Learn about the tropical-tasting pawpaws fruit.

Harpers Ferry, West Virginia — Neal Peterson’s dream is to take the humble tropical-tasting pawpaws fruit, with its delicate fruit flesh, and see it transformed into an ingredient available in every supermarket.

“The first time I tasted a pawpaw, it knocked my socks off,” says Peterson, a St. Albans, West Virginia, native who at the time was in graduate school studying plant genetics at West Virginia University in Morgantown. “My question was, why is this out here in the woods and not in the grocery store?”

While Peterson’s push for pawpaw popularity, which began shortly after his initial encounter with the fruit during a hike in Morgantown in 1976, hasn’t yet reached the mass market, it is bearing fruit.

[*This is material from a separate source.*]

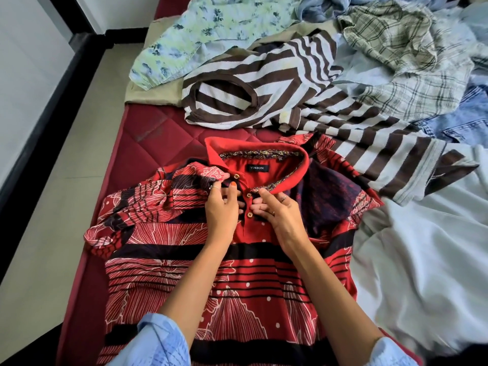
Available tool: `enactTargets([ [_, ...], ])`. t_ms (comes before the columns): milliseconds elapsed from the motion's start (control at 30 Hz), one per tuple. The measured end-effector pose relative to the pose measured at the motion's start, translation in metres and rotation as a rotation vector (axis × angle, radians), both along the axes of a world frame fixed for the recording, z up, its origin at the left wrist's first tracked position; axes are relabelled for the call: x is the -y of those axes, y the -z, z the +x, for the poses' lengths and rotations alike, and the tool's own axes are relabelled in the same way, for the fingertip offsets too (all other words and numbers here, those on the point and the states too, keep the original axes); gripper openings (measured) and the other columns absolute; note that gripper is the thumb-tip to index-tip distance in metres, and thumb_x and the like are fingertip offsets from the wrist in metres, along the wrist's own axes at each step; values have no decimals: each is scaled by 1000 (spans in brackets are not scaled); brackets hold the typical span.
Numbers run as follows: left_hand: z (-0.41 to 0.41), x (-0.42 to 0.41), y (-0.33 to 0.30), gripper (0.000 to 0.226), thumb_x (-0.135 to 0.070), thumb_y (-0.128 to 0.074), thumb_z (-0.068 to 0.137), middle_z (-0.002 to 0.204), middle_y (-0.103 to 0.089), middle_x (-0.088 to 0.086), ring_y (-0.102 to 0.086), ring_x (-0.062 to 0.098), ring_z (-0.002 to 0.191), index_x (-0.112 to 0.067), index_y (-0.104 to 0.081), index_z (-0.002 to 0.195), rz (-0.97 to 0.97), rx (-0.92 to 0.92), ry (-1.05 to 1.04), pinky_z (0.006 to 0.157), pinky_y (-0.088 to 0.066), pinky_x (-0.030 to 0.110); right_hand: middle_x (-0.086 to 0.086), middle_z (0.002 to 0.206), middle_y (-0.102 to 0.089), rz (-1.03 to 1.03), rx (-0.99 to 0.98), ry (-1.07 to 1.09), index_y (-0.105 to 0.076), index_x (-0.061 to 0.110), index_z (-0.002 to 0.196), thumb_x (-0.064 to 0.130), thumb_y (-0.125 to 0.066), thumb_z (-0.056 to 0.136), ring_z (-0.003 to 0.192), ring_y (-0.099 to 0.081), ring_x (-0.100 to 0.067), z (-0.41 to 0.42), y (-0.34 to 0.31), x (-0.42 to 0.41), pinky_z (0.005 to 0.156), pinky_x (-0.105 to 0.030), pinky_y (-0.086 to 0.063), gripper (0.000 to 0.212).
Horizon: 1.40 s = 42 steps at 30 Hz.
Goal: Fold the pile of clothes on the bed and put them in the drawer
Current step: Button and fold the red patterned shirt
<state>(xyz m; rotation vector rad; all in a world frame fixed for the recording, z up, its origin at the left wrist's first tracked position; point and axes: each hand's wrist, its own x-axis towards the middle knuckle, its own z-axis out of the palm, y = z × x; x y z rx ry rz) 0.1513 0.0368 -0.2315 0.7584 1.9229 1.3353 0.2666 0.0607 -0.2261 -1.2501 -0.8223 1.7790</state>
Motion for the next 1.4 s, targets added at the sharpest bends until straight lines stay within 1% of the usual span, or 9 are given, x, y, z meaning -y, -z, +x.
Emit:
enactTargets([
  [100,-3,-11,-5,16,-22,-54,96,82,-65,-2,-62,11,64,-20,-66,107,21,-160,41,64,-53,22,-10,71,-65,-26,78,63,-61,0,88,12,-63,92,53,-63,-8,-9,-2,-1,61,-20,-55,13],
  [200,-5,-21,-6,13,-13,-60,91,84,-68,-2,-59,8,71,-12,-71,99,27,-323,87,69,-39,3,-6,69,-65,-85,95,112,-60,6,75,10,-61,93,50,-62,-6,-16,-4,-5,57,-17,-54,19],
  [367,-5,-38,-9,5,-20,-66,87,87,-67,-6,-65,20,86,-18,-67,91,-121,-389,81,77,-49,30,-1,63,-61,-149,28,205,-61,8,74,7,-62,91,47,-56,-4,-20,-13,-16,53,-16,-51,17],
  [433,-5,-43,-11,6,-21,-67,86,93,-69,-5,-65,22,89,-20,-65,92,-212,-407,89,76,-49,32,0,62,-60,-168,15,219,-61,8,74,9,-63,91,48,-54,-4,-23,-14,-20,52,-15,-50,17],
  [667,-8,-44,-6,11,-15,-64,87,81,-62,-9,-64,21,85,-24,-62,81,-207,-386,95,75,-48,31,1,57,-57,-178,46,206,-58,9,73,14,-64,92,43,-52,-1,-36,-13,-29,51,-12,-48,20],
  [800,-12,-47,-4,10,-8,-65,86,74,-61,-10,-63,18,77,-16,-66,80,-122,-273,66,72,-45,25,-1,56,-56,-154,137,249,-56,7,75,8,-67,87,45,-54,-4,-41,-14,-33,53,-18,-51,16],
  [933,-16,-50,-9,9,-8,-68,83,77,-67,-5,-65,15,75,-15,-69,78,-68,-168,55,78,-52,29,-6,60,-65,4,450,252,-58,11,66,11,-69,78,51,-62,-17,-47,-14,-39,68,-42,-58,16],
  [1100,-23,-55,-11,8,-6,-67,84,76,-68,-3,-62,8,70,-13,-71,82,-77,-153,119,75,-51,23,-9,81,-73,291,801,77,-71,10,80,19,-68,81,83,-67,-24,-51,-20,-40,79,-36,-51,9],
  [1400,-22,-55,6,11,-4,-65,85,76,-68,-3,-62,7,70,-13,-71,83,-65,-95,158,75,-51,20,-7,86,-74,330,778,56,-75,10,93,21,-66,85,83,-68,-21,-47,-2,-38,81,-39,-52,16],
])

He’s meeting with success in his efforts to breed the best possible pawpaw, one with fewer seeds and a firm flesh that could better handle shipping to consumers. And his decades-long work has begun to gain national attention.

Since 1981, Peterson has tended more than a dozen varieties of pawpaw trees collected from the wild as well as century-old orchards. These days, he regularly makes the trek from his home in Harpers Ferry, where he’s lived and worked as a real estate appraiser since 2001, to his pawpaw orchard in nearby Berryville, Virginia.